Under the Stark Law, mergers and acquisitions must be structured to comply with the isolated transactions exception at 42 C.F.R. § 411.357(f). The isolated transactions exception shields from liability under the Stark Law certain one-time financial transactions, such as a sale of property or a practice, provided that the arrangement meets all of the following requirements:

  • The amount of remuneration under the isolated financial transaction is consistent with the fair market value of the isolated financial transaction and not determined in any manner that takes into account the volume or value of referrals by the referring physician or other business generated between the parties.
  • The remuneration is provided under an arrangement that would be commercially reasonable even if the physician made no referrals to the entity.
  • There are no additional transactions between the parties for 6 months after the isolated transaction, except for transactions that are specifically excepted under the other provisions in the Stark Law and except for commercially reasonable post-closing adjustments that do not take into account the volume or value of referrals or other business generated by the referring physician.

If the sale does not meet these requirements, the arrangement may be considered a prohibited financial arrangement and all designated health services referred between buyer and seller after the sale would, therefore, not be payable by Medicare. The knowing submission of claims for such services could be considered a false claim, giving rise to potential liability under the False Claims Act.
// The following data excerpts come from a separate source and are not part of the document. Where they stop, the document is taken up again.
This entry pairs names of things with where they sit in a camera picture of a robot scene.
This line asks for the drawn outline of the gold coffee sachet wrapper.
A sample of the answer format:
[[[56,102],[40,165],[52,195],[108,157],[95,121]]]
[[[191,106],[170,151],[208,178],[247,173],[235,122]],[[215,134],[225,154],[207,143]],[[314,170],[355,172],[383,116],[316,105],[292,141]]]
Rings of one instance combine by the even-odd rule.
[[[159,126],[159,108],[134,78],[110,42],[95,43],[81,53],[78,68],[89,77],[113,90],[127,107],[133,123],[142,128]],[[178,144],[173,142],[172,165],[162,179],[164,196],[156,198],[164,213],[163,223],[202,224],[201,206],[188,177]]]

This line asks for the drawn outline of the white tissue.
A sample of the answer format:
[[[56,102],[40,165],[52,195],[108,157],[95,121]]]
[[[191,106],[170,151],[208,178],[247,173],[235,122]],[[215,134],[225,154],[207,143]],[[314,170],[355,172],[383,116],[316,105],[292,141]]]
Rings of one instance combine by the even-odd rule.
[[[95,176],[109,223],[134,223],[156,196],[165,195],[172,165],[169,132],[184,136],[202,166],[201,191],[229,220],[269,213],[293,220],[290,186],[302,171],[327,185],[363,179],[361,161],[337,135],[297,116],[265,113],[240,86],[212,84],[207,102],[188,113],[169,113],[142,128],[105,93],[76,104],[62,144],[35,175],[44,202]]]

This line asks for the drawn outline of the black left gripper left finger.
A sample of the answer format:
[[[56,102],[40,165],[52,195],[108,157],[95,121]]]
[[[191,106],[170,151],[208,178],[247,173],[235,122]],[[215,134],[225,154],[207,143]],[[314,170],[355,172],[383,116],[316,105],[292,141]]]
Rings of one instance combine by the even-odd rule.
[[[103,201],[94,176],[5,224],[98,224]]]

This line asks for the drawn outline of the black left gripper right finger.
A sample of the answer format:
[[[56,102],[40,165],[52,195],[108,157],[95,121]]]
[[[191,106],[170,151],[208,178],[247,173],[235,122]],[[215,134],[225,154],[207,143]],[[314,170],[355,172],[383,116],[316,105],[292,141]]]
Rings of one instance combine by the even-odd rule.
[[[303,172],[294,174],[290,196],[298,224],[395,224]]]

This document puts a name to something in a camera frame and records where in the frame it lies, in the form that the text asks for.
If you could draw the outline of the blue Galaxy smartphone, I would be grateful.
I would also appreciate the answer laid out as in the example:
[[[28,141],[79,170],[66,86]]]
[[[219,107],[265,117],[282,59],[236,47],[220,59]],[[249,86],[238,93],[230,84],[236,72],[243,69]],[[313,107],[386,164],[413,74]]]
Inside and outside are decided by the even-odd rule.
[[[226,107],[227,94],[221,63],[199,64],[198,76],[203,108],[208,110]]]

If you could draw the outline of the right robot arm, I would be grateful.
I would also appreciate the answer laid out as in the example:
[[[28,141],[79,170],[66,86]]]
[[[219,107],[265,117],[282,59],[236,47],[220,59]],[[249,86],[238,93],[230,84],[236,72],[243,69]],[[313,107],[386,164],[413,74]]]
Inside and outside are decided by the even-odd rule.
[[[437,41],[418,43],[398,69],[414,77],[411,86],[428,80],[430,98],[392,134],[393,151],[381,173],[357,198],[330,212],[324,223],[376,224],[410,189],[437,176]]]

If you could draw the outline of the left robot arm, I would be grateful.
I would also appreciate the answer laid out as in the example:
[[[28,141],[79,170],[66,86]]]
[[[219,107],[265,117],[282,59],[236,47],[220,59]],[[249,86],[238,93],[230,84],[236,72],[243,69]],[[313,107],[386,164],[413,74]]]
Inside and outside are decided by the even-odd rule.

Similarly, the AKS also requires that the deal be structured to ensure that no portion of the purchase price is paid with the intent to generate or reward referrals payable by a federal health care program. Although there is no specific exception or safe harbor that can provide an outline of guardrails to ensure compliance with AKS when selling a practice, generally, risk can be mitigated if:

  • the transaction would be commercially reasonable even if the seller made no referrals to the buyer, and
  • the purchase price is consistent with the fair market value of the target company and not determined in any manner that takes into account the volume or value of referrals or other business generated between the parties.